撞击寺门的声音咚咚作响!哭喊咒骂声陡然拔高!
“稳住!”负责看守的校尉厉声大喝,“弓弩手!上弦!”
寺墙上的士兵纷纷张弓搭箭,冰冷的箭簇对准了下方的寺门。
“陛下!”谢瑜急道,“乱民冲击隔离区!”
太生微目光森寒:“朕说过什么?”
谢瑜一凛:“凡冲击者……格杀勿论!”
“那还等什么?”太生微的声音没有一丝波澜。
“可是……”谢瑜看着那厚重的寺门,听着里面绝望的哭喊,尤其是孩童尖锐的啼哭声,握刀的手竟有些发抖。

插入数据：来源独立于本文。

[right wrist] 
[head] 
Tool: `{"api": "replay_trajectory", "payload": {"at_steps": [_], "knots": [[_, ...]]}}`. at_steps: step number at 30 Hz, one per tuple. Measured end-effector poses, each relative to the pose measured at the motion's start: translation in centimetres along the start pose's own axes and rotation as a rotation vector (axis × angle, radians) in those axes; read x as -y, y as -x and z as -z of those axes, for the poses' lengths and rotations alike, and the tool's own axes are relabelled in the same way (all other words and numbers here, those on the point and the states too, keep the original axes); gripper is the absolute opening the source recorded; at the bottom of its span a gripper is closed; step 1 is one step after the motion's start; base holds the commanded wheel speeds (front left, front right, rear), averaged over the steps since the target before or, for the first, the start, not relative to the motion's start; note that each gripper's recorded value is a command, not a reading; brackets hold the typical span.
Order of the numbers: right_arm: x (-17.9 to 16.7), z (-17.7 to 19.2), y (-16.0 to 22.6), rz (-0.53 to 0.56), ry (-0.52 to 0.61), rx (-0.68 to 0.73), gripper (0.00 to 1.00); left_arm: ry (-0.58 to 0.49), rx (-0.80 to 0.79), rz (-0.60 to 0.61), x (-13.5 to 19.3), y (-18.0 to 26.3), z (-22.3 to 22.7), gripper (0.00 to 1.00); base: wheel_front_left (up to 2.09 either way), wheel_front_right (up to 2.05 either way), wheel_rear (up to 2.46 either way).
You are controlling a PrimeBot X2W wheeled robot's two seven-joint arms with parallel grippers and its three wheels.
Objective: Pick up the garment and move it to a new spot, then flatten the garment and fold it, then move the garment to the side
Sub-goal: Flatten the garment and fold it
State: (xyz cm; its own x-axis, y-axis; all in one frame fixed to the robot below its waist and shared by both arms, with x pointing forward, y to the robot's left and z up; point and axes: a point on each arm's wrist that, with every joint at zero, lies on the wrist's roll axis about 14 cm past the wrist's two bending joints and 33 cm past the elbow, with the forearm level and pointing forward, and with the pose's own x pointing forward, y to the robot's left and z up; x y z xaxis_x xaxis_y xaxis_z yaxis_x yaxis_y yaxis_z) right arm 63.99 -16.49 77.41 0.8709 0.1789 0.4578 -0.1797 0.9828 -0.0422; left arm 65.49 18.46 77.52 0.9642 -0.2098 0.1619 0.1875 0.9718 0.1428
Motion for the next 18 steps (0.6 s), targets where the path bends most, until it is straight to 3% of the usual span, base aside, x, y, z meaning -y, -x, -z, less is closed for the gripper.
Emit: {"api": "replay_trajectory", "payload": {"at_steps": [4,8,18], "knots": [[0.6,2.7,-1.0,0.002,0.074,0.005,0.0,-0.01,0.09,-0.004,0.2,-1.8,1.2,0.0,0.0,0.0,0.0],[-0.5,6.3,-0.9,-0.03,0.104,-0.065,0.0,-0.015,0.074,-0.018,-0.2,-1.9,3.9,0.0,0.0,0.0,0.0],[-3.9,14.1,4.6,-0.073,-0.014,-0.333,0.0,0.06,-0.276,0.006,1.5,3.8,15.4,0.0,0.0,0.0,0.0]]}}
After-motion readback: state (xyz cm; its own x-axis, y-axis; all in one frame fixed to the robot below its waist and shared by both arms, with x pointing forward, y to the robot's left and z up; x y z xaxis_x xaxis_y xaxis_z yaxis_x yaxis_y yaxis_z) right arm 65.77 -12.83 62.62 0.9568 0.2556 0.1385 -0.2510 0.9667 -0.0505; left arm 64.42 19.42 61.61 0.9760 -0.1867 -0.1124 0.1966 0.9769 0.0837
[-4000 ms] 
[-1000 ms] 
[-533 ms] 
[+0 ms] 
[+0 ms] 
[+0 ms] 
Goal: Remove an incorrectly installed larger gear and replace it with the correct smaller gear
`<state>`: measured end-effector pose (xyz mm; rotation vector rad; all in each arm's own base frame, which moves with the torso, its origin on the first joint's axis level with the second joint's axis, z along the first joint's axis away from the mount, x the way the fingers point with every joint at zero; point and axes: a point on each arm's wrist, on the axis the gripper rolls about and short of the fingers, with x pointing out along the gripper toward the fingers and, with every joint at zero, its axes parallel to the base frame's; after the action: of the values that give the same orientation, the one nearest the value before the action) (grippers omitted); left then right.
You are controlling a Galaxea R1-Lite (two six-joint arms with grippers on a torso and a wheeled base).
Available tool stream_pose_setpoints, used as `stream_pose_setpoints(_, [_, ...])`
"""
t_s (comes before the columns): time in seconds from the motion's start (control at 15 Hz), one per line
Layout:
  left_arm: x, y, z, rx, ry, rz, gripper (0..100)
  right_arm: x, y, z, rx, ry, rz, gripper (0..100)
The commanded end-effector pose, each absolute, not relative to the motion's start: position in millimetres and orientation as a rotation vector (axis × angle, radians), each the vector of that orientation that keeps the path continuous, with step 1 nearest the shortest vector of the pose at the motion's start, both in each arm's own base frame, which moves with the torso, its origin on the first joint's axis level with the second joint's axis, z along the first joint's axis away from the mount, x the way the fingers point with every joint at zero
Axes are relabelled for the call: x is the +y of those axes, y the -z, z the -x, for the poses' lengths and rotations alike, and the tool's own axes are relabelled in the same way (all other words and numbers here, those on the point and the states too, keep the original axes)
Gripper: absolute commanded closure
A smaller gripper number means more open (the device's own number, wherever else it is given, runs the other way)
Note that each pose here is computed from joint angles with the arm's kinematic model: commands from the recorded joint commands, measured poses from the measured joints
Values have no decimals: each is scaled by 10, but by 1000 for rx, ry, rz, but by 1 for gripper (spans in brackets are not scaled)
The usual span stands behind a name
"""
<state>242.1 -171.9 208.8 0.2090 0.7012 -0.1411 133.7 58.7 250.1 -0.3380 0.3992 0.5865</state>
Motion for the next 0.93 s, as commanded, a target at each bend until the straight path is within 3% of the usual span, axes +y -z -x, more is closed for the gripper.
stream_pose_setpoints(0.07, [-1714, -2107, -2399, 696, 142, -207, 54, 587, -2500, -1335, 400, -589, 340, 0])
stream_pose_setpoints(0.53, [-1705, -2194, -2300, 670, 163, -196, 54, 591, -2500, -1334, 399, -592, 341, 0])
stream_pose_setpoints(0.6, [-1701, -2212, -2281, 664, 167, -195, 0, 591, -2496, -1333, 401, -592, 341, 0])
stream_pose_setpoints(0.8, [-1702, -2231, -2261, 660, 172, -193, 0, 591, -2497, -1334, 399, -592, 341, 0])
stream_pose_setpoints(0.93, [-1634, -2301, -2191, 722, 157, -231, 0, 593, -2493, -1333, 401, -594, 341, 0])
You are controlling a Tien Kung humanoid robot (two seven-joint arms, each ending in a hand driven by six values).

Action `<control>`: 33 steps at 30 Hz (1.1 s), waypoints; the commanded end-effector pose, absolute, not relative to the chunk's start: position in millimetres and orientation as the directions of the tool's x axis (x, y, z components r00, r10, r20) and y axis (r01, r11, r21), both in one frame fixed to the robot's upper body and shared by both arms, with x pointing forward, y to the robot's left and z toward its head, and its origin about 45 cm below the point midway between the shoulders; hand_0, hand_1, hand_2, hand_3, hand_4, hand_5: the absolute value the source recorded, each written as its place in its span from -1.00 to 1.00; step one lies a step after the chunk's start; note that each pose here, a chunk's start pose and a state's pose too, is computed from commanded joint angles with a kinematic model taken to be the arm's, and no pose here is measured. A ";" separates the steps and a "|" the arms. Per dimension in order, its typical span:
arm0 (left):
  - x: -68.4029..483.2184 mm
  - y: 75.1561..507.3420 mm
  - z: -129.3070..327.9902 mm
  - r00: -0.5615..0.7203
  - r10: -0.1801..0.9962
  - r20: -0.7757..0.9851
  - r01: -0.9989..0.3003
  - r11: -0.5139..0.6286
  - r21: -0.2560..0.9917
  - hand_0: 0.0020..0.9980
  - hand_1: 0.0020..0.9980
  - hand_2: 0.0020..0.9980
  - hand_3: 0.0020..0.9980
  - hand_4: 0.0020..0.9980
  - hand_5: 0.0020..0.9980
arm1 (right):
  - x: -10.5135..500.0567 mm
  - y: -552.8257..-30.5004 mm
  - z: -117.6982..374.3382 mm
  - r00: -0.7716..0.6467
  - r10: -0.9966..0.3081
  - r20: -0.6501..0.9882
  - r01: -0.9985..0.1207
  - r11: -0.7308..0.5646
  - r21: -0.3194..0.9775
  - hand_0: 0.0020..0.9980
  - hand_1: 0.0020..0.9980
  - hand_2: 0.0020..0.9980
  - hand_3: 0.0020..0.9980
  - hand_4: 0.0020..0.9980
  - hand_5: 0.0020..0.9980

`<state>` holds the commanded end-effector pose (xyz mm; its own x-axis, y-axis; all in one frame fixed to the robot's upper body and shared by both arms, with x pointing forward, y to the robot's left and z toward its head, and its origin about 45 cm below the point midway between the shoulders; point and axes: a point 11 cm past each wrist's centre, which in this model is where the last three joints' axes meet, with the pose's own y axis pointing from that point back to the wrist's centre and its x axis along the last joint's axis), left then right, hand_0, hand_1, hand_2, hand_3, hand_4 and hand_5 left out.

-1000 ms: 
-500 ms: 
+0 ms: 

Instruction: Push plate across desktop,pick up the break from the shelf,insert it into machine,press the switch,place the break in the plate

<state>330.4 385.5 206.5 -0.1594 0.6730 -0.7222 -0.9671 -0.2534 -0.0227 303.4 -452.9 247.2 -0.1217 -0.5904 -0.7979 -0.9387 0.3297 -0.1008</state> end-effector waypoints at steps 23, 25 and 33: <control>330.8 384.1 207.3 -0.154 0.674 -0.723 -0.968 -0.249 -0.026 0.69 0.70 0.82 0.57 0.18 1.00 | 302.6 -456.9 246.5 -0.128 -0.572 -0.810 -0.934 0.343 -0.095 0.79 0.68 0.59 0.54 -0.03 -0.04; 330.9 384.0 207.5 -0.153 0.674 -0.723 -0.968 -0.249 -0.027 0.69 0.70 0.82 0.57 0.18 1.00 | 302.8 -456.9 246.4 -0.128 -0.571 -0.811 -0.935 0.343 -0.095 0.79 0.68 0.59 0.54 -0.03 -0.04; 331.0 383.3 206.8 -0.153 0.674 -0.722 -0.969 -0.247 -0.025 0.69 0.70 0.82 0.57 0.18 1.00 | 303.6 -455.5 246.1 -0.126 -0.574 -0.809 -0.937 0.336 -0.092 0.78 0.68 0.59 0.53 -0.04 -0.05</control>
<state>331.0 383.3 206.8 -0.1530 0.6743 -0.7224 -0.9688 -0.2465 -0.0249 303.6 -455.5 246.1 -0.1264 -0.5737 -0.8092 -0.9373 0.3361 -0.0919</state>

“没有可是!”太生微猛地转身,“今日放出一人,明日便是十人、百人染病!今日你心软,明日便是满城白骨!你想让太原变成第二个晋阳?想让瘟疫顺着汾水,流遍并州,甚至流到凉州,流到司州?!”
他每一个字都像重锤砸在谢瑜心上。
“末将……遵旨!”谢瑜猛地一咬牙,转身冲下土坡,厉声咆哮:“弓弩手听令!冲击门禁者,杀无赦!”
“咻——!”
一支鸣镝射向天空!
寺内的撞击声和哭喊声为之一滞。
死寂。
片刻后,撞击声再次响起,却微弱了许多。
“放箭!”校尉嘶哑的声音响起。
“嗡——!”
弓弦震响!
“噗嗤!”“噗嗤!”
寺内的哭喊咒骂瞬间变成了惊恐的尖叫和更深的绝望哀嚎!
太生微站在原地,一动不动。
夕阳的余晖将他的身影拉得很长,投在脚下焦黄的土地上。
他听着门内传来的惨叫,也不知作何表情。
他知道,这命令一下,他手上便沾了血。很多无辜者的血。
但他更知道,如果不下这道命令,他手上将沾满更多、更无辜者的血!
“谢昭。”他开口。
“末将在。”
“将今日带头冲击隔离区被擒之人……斩!”太生微的声音平静无波,却带着一种浸入骨髓的寒意,“告诉全城百姓,冲击隔离区,散布谣言,抗拒防疫者……这便是下场。”
“是!”谢昭沉声应道,没有一丝犹豫。
“回行营。”
夜色,彻底吞没了太原城。
行营大帐内,烛火摇曳。
太生微独自一人坐在案后,面前摊开着并州舆图,目光却毫无焦距。
帐帘轻响,谢昭端着一碗热气腾腾的药汤走了进来。
“陛下,该用药了。”他将药碗轻轻放在案上。这是军医熬制的防疫汤药,气味苦涩。